Attualmente, il sistema pensionistico italiano, prevede l’età pensionabile fissata a 67 anni, con 20 anni di contributi (in alcuni casi ne bastano anche 15).
Previste possibilità di uscita anticipata rispetto ai 67 anni. Ad esempio, Quota 103 consente di uscire dal mondo del lavoro con 62 anni di età e 41 anni di contributi. C’è anche la pensione anticipata ordinaria che consente il pensionamento senza guardare all’età anagrafica. In questo caso, tuttavia, servono 42 anni e 10 mesi di contributi per gli uomini ovvero 41 anni e 10 mesi di contributi per le donne.

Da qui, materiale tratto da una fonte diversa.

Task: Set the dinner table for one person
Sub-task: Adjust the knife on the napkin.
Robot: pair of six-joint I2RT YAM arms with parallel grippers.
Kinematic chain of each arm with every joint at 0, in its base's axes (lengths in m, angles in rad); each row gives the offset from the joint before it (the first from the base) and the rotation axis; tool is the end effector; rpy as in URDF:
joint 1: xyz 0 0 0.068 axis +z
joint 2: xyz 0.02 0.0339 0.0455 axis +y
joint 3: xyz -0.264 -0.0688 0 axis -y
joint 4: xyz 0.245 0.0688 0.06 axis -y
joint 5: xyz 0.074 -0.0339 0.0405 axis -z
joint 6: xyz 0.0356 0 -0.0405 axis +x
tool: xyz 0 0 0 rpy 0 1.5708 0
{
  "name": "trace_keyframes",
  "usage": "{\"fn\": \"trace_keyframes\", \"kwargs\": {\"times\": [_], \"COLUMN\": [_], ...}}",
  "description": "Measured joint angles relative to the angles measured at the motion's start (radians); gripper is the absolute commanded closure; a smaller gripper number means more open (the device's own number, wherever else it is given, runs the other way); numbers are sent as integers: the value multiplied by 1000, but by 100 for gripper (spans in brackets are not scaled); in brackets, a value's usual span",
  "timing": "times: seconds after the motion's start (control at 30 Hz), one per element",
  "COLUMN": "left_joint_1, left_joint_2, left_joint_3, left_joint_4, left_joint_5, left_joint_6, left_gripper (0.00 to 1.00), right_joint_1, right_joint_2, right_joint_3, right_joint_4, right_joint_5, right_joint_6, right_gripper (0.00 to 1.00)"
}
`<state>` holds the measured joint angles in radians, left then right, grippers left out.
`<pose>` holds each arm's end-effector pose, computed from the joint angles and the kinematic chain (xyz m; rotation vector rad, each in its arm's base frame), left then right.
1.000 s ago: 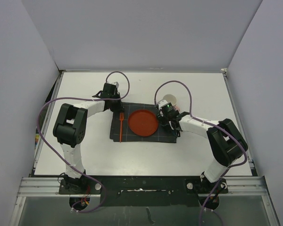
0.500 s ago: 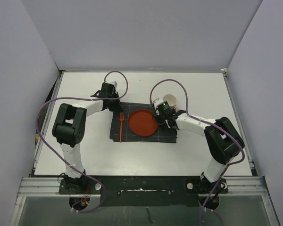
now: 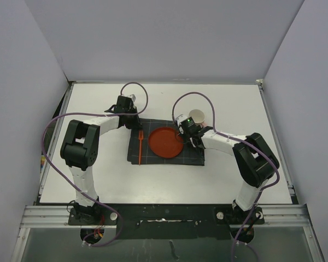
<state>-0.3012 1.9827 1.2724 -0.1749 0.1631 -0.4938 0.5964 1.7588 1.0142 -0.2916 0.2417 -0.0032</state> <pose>0.3991 -0.1300 0.1567 -0.1690 2.5133 -0.5376 0.2906 0.1870 0.1575 -0.6750 2.4720 -0.0925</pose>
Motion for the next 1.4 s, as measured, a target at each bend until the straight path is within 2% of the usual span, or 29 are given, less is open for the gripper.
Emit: {"fn": "trace_keyframes", "kwargs": {"times": [0.2, 0.37, 0.5, 0.77, 0.97, 1.2, 1.4], "left_joint_1": [0, 0, 0, 0, 0, 0, 0], "left_joint_2": [0, 6, 15, 15, 15, 15, 15], "left_joint_3": [0, 0, 0, 0, 0, 0, -10], "left_joint_4": [0, 1, 1, 3, 3, 3, 16], "left_joint_5": [2, 3, 4, 6, 6, 6, 7], "left_joint_6": [0, -1, -2, -4, -3, -3, -3], "left_gripper": [100, 100, 100, 100, 100, 100, 100], "right_joint_1": [0, -1, -2, -3, -6, -6, -6], "right_joint_2": [1, 1, 1, 1, -1, -38, -117], "right_joint_3": [0, 0, 0, 0, 10, 108, 125], "right_joint_4": [-1, 0, 0, -2, -29, -210, -287], "right_joint_5": [-1, -4, -7, -19, -17, 26, 35], "right_joint_6": [-9, -12, -12, -16, -16, 1, 56], "right_gripper": [77, 77, 81, 96, 99, 100, 100]}}
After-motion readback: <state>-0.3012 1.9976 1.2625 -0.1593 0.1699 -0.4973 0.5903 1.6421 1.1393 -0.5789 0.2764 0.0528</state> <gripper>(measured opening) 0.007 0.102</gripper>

Pensioni, l’anticipo porta tagli
L’aumento dell’aspettativa di vita porterebbe ad aggiungere ulteriori 3 mesi agli attuali 67 anni.
Un passaggio che dovrebbe avvenire nel 2027. Il governo, ad ogni modo, si sta prodigando nel trovare le risorse finanziarie sufficienti per evitare questa transizione.
In attesa di capire se ci sarà il passaggio dell’età pensionabile a 67 anni e 3 mesi, intanto, i sindacati ci vanno giù duro su uno degli ultimi messaggi pubblicati dall’INPS.
Su tutti la CGIL. Il sindacato evidenzia come il Messaggio INPS n. 2491 del 25 agosto 2025 abbia confermato, in particolare per i dipendi pubblici, che tutte le pensioni anticipate erogate prima dei 67 anni subiranno pesanti riduzioni. Ciò a causa del taglio alla quota retributiva delle pensioni stabilito con la Legge di Bilancio 2024 (L. 213/2023).
La retroattività del provvedimento
Una scelta che non solo incide direttamente sull’importo degli assegni futuri, ma che solleva anche dubbi sul rispetto dei principi giuridici fondamentali.
La novità più discussa riguarda la natura retroattiva del provvedimento. Per la prima volta nella storia della previdenza italiana, le regole si applicano anche a posizioni contributive già consolidate.
Un precedente di grande rilievo, che non si era verificato nemmeno con la riforma Monti-Fornero, e che porta con sé un forte rischio di incostituzionalità. In sostanza, chi ha già maturato i requisiti per il trattamento anticipato dovrà fare i conti con un assegno ridotto, nonostante i contributi versati in passato.
Le conseguenze economiche
Le simulazioni effettuate dall’ufficio politiche previdenziali della Cgil mostrano con chiarezza la portata della misura. Gli effetti non sono marginali: i tagli variano in base alla retribuzione e all’anzianità contributiva, ma in ogni caso si traducono in migliaia di euro in meno ogni anno.
Per chi percepisce un reddito annuo di 30 mila euro, la riduzione oscilla da circa 927 euro a oltre 6.100 euro l’anno. Con una retribuzione di 50 mila euro, il taglio cresce e può arrivare fino a più di 10 mila euro. Nei casi di redditi più elevati, intorno ai 70 mila euro, la forbice si allarga ulteriormente, con penalizzazioni che toccano i 14.415 euro l’anno.
In termini complessivi, si stima che entro il 2043 saranno oltre 730 mila i lavoratori pubblici coinvolti. A regime, il risparmio per le casse dello Stato ammonterà a circa 33 miliardi di euro, ma il costo sociale sarà altissimo.
Taglio pensioni: un impatto diretto sui dipendenti pubblici
Il mondo del pubblico impiego, fa notare il sindacato, è il più colpito da questa scelta.
Già oggi il settore soffre contratti con retribuzioni considerate insufficienti e condizioni di lavoro spesso difficili. Ora si aggiungono nuove penalizzazioni sul fronte delle pensioni. Con un aggravio che rischia di minare la fiducia verso l’intero sistema previdenziale.
Non solo. Il provvedimento porta con sé un ulteriore allungamento dei tempi di uscita dal lavoro. Per i dipendenti pubblici le finestre di accesso alla pensione si allungano fino a nove mesi in più rispetto alla scadenza prevista. Ciò significa che, oltre al danno economico, si dovrà affrontare anche un periodo di permanenza più lungo sul posto di lavoro.
Riassumendo
- Età pensionabile fissata a 67 anni, con almeno 20 anni di contributi.
- Possibili uscite anticipate: Quota 103 e pensione anticipata ordinaria con requisiti diversi.
- Dal 2027 età pensionabile potrebbe salire a 67 anni e 3 mesi.
- INPS conferma tagli pesanti alle pensioni anticipate, soprattutto per dipendenti pubblici.
- Misura retroattiva: riduzioni anche per chi ha già maturato i requisiti.
- Tagli economici rilevanti: fino a 14.415 euro annui, colpiti 730mila lavoratori pubblici.